__What this task involves__
Where does the word "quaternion" appear in the entries below? Copy each line that holds it.

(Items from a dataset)
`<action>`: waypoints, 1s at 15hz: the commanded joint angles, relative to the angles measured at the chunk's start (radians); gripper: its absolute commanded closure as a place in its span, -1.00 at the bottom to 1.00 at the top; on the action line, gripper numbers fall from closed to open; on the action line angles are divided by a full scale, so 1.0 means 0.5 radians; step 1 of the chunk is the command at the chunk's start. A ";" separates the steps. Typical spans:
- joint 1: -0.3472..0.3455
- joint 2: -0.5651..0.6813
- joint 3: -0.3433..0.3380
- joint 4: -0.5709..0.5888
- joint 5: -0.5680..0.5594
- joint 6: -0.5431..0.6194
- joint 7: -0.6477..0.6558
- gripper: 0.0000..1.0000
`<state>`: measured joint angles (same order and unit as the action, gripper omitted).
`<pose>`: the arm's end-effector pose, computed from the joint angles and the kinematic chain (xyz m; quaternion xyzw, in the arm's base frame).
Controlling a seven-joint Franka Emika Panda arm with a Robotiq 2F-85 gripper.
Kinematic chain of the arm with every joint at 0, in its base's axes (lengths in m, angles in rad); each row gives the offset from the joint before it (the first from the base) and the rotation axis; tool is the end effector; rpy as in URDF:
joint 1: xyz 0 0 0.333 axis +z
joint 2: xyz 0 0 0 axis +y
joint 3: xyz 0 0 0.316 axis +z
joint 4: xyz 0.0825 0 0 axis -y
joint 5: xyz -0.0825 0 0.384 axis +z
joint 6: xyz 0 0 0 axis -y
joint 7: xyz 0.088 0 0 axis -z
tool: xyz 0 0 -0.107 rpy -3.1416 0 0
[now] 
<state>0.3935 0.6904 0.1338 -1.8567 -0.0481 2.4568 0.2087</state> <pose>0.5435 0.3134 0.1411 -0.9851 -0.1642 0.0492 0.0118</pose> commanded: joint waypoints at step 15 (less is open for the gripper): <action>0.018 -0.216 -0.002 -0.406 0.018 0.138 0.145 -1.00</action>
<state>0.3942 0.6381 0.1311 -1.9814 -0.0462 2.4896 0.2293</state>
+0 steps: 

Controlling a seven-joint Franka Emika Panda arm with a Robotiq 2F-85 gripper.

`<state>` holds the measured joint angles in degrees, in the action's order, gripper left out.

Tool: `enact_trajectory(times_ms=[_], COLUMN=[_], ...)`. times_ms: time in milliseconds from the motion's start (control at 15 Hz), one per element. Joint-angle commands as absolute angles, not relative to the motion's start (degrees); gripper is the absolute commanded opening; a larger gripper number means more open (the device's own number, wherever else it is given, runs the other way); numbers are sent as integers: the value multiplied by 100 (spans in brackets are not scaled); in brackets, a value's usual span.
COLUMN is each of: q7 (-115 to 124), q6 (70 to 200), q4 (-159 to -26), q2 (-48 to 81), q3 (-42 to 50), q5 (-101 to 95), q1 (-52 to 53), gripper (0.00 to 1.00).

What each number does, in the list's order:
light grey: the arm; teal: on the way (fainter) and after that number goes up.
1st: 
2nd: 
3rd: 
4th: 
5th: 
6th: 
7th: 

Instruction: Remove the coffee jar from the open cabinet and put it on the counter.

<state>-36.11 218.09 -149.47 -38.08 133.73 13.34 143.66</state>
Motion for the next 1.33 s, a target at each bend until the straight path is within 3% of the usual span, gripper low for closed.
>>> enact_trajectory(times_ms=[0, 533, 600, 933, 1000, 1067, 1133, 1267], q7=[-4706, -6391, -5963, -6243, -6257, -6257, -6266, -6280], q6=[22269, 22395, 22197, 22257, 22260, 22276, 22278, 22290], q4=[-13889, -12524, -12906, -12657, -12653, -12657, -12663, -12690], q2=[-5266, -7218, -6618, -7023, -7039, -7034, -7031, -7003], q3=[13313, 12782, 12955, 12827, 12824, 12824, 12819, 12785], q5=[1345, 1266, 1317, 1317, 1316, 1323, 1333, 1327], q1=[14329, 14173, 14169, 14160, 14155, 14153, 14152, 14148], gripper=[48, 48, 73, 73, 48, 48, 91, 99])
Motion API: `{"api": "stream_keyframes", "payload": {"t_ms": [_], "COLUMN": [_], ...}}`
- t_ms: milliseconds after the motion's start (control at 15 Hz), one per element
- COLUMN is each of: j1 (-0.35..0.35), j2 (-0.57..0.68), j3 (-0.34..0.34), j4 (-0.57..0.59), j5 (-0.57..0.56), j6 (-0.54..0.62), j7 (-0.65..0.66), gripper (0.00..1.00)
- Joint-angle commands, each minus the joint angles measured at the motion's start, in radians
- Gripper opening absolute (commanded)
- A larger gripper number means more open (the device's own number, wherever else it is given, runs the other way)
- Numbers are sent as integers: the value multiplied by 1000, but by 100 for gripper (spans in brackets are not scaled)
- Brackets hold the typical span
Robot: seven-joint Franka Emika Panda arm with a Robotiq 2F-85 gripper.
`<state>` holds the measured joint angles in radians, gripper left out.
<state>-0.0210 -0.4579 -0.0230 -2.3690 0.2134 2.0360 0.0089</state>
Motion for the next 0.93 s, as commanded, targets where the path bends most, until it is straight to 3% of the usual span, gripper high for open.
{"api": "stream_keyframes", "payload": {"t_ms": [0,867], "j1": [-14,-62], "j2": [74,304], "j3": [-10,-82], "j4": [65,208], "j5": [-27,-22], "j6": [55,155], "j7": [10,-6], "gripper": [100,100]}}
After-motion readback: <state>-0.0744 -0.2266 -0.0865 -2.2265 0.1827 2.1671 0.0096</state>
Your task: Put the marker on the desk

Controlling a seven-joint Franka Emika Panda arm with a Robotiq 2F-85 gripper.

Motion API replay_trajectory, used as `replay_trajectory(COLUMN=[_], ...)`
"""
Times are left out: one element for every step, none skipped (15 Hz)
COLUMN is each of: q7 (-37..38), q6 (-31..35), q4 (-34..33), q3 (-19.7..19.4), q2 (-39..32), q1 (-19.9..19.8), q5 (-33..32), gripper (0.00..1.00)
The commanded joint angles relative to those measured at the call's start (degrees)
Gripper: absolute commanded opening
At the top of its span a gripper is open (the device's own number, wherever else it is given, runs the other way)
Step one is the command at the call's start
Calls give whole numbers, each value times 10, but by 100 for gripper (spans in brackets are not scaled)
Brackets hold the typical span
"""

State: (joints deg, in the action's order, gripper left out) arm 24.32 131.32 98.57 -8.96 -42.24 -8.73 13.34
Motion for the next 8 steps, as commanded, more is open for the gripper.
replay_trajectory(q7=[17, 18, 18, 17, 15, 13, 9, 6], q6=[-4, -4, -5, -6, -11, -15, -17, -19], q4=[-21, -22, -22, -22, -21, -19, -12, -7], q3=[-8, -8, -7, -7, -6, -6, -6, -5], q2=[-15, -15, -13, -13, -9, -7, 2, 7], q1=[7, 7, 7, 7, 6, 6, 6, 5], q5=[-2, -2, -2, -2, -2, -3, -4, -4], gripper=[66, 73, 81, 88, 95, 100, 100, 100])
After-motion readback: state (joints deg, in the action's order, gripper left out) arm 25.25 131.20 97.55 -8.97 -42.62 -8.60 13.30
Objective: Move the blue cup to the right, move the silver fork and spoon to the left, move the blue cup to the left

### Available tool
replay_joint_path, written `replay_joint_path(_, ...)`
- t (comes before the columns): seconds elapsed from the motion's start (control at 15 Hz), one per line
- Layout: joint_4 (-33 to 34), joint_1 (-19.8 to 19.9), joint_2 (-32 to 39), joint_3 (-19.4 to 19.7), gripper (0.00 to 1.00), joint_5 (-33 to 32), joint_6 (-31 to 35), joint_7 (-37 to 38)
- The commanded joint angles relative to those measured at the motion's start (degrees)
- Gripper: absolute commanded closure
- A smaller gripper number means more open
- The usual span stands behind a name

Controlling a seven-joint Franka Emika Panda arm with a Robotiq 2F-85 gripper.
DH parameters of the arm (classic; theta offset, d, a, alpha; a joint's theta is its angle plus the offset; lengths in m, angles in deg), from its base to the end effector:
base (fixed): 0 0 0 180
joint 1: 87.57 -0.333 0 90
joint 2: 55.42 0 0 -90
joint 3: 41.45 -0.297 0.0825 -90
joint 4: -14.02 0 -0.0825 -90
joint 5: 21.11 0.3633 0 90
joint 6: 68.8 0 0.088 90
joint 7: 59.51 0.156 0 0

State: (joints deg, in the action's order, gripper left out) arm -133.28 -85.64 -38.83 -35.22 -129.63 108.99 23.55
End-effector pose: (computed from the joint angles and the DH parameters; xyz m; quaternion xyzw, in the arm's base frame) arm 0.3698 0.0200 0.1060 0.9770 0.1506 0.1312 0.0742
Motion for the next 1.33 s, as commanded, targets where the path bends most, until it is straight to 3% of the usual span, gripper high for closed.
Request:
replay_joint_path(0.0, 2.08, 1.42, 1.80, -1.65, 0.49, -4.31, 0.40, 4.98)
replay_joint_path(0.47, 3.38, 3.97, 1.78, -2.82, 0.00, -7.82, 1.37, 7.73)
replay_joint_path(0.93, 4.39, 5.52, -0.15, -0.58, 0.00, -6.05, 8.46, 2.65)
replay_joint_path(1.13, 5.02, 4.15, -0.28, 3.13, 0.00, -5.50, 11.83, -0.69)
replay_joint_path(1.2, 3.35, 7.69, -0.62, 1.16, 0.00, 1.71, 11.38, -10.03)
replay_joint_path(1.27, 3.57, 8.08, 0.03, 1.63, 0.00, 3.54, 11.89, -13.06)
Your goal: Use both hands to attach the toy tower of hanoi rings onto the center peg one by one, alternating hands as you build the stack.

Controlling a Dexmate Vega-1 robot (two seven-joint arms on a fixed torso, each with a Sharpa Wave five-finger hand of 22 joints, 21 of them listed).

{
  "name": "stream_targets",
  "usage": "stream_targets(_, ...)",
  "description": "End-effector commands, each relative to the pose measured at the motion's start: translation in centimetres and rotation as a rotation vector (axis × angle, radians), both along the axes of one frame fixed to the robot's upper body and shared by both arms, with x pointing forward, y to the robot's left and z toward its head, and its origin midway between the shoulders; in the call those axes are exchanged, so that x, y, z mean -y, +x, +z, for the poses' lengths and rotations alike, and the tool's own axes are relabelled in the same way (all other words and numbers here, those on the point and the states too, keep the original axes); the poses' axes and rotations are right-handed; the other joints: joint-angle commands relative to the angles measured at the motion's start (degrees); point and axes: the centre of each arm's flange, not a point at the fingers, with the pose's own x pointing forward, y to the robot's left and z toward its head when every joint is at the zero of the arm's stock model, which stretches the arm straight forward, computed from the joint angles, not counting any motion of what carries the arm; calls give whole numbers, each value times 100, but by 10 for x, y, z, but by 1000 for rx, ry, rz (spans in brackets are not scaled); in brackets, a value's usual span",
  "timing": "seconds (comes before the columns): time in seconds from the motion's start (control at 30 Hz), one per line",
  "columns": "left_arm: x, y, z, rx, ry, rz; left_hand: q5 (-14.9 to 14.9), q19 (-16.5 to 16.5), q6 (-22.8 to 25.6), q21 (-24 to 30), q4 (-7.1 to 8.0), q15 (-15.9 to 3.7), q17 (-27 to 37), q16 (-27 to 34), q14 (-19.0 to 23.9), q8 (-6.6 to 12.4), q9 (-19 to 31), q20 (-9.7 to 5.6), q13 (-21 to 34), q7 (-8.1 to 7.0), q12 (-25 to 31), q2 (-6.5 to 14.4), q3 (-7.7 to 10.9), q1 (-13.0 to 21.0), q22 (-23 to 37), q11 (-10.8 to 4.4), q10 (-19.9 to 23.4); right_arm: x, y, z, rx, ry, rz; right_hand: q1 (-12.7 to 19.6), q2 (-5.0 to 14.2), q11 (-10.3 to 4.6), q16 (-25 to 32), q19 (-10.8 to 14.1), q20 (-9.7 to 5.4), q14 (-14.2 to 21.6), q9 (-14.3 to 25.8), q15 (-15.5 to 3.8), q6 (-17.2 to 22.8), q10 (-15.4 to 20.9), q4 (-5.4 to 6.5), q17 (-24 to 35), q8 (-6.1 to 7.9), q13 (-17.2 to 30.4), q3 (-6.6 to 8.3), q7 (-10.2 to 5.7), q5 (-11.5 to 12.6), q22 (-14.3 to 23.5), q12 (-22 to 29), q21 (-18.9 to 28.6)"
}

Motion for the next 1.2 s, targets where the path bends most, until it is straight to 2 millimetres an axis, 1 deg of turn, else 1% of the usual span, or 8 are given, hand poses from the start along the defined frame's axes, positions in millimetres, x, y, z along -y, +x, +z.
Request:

__Answer to this task__
`<pose>`: the arm's end-effector pose, computed from the joint angles and the kinematic chain (xyz m; quaternion xyzw, in the arm's base frame).
End-effector pose: (computed from the joint angles and the DH parameters; xyz m; quaternion xyzw, in the arm's base frame) arm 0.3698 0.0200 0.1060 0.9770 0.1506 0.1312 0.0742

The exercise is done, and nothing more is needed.